The two offices have identified four key contact center technologies needed to launch the BPSC. IT Services is working with them on the first three.
- Remedy will support their ticketing management and queuing.
- Stanford Answers will have a link in Remedy and be accessible by internal and external customers on the web site for self-service.
- Call routing and upfront automation will use automated call distribution, Avaya ACD.
- Post-interaction customer satisfaction software will gauge overall success and individual and team performance.
We are currently working with them on additional functionality that will enable routing of email requests to the agents, also via eACD service. This is using a product called Contact Center Express and will allow email requests forwarded to CCE to be queued to the agents via eACD. There is no current delivery date for this work.

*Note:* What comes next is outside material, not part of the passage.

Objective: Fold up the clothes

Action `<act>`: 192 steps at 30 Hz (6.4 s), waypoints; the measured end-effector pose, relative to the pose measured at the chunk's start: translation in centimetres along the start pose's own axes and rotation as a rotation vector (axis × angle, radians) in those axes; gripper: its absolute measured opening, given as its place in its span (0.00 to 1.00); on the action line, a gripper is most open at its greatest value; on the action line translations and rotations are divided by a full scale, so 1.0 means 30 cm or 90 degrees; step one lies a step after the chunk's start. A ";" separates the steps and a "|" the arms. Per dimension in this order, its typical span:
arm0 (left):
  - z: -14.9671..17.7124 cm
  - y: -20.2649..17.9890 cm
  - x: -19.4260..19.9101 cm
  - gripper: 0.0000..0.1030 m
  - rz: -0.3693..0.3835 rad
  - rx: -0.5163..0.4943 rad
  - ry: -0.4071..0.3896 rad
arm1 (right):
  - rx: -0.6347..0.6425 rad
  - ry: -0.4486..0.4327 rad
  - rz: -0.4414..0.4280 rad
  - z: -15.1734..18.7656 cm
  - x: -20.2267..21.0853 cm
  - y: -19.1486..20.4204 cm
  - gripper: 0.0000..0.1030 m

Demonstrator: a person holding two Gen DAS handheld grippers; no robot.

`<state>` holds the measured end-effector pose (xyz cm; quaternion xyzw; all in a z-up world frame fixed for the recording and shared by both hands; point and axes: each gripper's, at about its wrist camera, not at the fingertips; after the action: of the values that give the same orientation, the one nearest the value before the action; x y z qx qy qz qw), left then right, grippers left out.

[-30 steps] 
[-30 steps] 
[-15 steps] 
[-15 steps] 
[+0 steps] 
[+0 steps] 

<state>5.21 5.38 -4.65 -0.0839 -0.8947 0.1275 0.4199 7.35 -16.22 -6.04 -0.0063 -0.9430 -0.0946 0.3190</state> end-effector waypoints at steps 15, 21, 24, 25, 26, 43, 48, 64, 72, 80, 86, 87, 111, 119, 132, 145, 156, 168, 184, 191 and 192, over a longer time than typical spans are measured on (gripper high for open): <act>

If you would like more information or have any questions, please contact Chai Ho or me, Jan Cicero.
- Jan Cicero
Client Support
C-ACIS
The Committee on Academic Computing and Information Systems (C-ACIS) is a Faculty Senate-appointed group that formulates University computing and information systems policies for faculty, students, and academic staff. It also reviews the implementation of those policies.
This year, the committee heard presentations on security tiers and data protection, IT Services' storage and backup direction, the Integrated Email and Calendaring project, and the Collaboration Tools topic.
C-ACIS, now broadened to include the head of IT from the Schools, is working to develop a campus-wide IT Strategic Plan. The committee is also developing some Guiding Principles for technology direction and development for campus. The final list of Guiding Principles is still pending; however, these items will
be included:
- New technology implementations should include faculty
representatives to confirm the viability of the project and to insure
successful dissemination and acceptance.
- The committee gives strong
support for the engagement of third party service providers to drive
service costs down.
- Projects should start with a set of 'Use Cases'
to insure the project results delivered meet real campus needs.
- To
prioritize projects ask the question, "How does this project help with
research or teaching?".
- Schools should work to share their internal
applications to avoid redundant development and improve compliance.
The C-ACIS yearly final report is available online.
- Phil Reese
Faculty and Research Computing Strategist
iStanford 2.0
In case you missed it, here is a recent announcement from Tom Black, Associate Vice Provost, Student Affairs and University Registrar, and Tim Flood, Director, Student Affairs Info Systems:
The creative minds at Terribly Clever Design have written another chapter in innovation with the release of iStanford 2.0! If you have an iPhone or iPod Touch, download it now for free from the App Store. New features include a more attractive and completely redesigned user interface, an all new Stanford events search, directory search filtering, and more.
Terribly Clever's unique collaboration with Stanford technical and administrative staff is not stopping here. Upcoming releases will include adding and dropping courses; viewing the student bill, Marguerite bus stops, and GPS locations; Stanford on uTV; and much, much more.